35 | Theories of Insanity

Monday, April 23, 2018

            It had been forty-six days since I wanted to hurt Madison Ames with every fiber of my being, and I was doing a little bit better. Part of that was based on the fact that I had not spoken a single word to her in the past forty-six days, and didn't plan on starting anytime soon.

            The biggest thing that had gone into Madison still being alive over the past forty-six days was that I had been sleeping in Ashley and Samantha's room for the first week of that time. On Friday afternoon after the whole ordeal Samantha had gone to the hospital with kidney stones and had remained there for the next week, helped out by her mother and Bella over the past few days. So I had picked up my mattress and plopped it down on the floor in between Ashley's bed and Samantha's bed, and I had hardly entered my own room in the ensuing six days. (1)

            I had talked everything over with multiple people over the past forty-six days...but that didn't mean I was anywhere near forgiving Madison. (2) I had sat with Ashley in the hallway for a little longer that night, crying quietly and hoping desperately that Madison would have just disappeared before I had to set foot in the apartment.

            After I had regained control over myself for long enough to form semi-coherent sentences, I had gone into the apartment and called my parents. Neither Madison nor Paige were home, which was ideal—I wasn't exactly being quiet about everything. My parents had expressed their concern over me continuing to live with Madison throughout the remainder of the school year after everything I told them, but I wasn't sure I had a choice in the matter; it was a tad bit late to search for new housing.

            My mother was my absolute favorite person, though: the next day I was laying on my mattress on Ashley's floor while FaceTiming her and could hear Madison clearly in our room directly next door. I got my lack of tact from my mother, who began complaining about Madison and the entire ordeal loudly through the phone. I shushed her quickly and reminded her that Madison was in the room directly next to me and the door was wide open. She took a deep breath and (3) as loudly as she could, yelled "Well, screw Madison!"

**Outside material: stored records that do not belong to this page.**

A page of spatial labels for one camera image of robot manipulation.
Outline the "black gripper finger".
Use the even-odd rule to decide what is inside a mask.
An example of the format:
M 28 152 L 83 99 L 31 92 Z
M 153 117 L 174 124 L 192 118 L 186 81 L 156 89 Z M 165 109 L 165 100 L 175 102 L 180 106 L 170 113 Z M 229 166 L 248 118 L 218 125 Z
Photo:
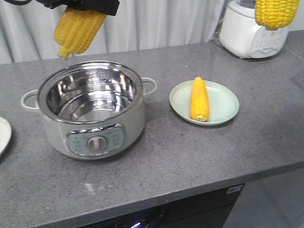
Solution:
M 71 0 L 66 5 L 75 10 L 93 10 L 115 16 L 120 2 L 119 0 Z

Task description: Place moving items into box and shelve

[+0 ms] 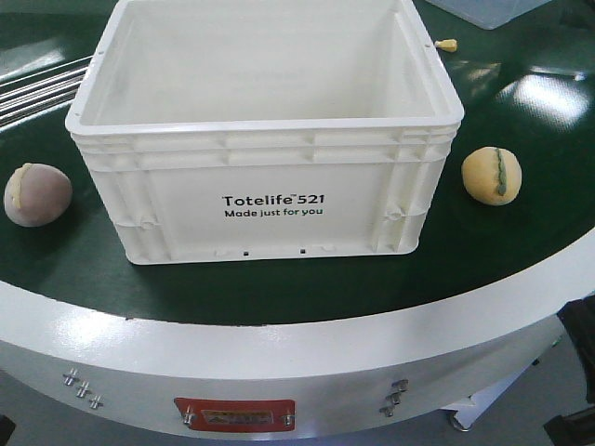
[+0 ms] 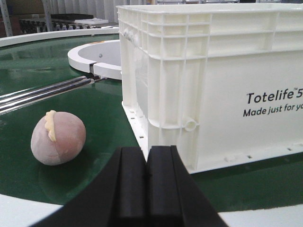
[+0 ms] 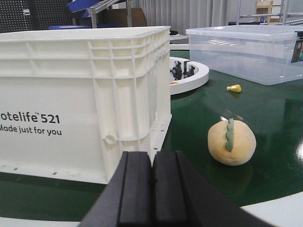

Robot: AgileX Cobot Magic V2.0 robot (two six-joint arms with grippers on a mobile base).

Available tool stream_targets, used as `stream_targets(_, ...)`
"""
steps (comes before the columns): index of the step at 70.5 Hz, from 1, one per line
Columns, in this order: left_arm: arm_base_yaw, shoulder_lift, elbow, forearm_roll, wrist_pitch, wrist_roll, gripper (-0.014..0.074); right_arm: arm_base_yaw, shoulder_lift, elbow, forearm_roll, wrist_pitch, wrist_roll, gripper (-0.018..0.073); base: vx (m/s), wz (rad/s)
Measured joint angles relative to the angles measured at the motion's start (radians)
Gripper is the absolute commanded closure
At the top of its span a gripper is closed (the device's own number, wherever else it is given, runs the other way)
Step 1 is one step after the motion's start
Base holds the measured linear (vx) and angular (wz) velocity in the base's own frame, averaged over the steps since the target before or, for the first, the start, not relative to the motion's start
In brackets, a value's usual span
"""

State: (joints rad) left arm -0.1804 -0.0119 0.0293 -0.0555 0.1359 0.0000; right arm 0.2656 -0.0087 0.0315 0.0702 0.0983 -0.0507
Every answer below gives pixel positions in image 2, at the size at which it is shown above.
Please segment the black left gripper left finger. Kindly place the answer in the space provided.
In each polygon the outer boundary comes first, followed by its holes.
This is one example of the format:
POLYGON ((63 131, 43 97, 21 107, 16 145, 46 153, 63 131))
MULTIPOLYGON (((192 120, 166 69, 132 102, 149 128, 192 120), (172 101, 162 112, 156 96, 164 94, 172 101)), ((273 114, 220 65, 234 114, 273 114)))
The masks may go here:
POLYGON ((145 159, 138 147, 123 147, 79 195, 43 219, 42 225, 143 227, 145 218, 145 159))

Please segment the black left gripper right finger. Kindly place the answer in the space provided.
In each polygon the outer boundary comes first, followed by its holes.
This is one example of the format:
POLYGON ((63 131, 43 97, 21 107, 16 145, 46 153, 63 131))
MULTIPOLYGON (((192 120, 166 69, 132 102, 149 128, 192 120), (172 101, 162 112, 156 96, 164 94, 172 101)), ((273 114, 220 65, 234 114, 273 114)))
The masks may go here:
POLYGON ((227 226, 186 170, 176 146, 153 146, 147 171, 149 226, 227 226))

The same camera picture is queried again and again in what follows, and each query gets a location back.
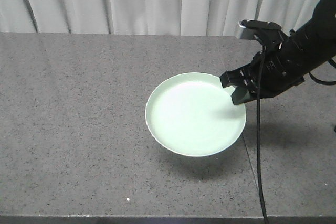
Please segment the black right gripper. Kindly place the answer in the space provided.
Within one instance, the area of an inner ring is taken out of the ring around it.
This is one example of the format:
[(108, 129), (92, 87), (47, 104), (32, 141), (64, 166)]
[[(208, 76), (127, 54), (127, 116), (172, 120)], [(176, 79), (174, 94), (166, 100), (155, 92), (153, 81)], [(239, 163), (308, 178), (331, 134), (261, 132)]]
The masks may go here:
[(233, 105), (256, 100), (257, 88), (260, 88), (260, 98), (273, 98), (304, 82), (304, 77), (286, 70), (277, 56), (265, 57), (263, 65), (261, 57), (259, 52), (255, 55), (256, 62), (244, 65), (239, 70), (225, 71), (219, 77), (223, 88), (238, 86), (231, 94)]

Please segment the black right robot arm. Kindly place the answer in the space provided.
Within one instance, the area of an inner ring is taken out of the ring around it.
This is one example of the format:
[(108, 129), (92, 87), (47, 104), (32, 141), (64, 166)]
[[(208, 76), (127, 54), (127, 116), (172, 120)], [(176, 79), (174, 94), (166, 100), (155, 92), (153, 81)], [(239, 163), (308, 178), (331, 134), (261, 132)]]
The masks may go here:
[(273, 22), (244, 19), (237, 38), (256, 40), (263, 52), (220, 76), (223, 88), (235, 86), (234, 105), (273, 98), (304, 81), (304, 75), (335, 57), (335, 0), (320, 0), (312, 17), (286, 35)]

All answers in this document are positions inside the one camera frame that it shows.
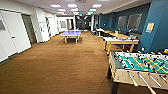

            I didn't stop laughing for the next ten minutes, especially when I heard the door slam shut a few seconds after her outburst.

            What had been getting me through the past forty-six days was most definitely the fact that I had taken the 'no retaliation' command to heart—in the way of me not getting caught retaliating against the girl. For the past forty-six days I had taken small measures to make her life a bit more difficult: I would walk into our room to get my phone charger at midnight while she was asleep and turn the light on for just long enough to wake her up before shutting it off quickly. I still had to do my makeup in my own room—since there was no room for a collection of that size in Ashley and Samantha's—and would go in early in the morning before class and turn on my desk lamp, turning it carefully so it would shine directly in her face and wake her up.

            I had never met anyone who valued their sleep as much as Madison, so preventing her from being able to was the best way I knew to make her life a little more miserable.

            The best part of the entire thing was that if she went to Stephanie shouting retaliation, the hall advisor would probably tell her she was being paranoid and that I was simply living my life. It was a win-win for me, and I needed a few of those.

            I was leaving on the upcoming Saturday for home for the summer, and it was something I wasn't sure was ever going to really come. It would be four blissful months without having to see or hear anything from Paige or Madison, and I wasn't sure if I would be able to recognize my life without having to deal with them.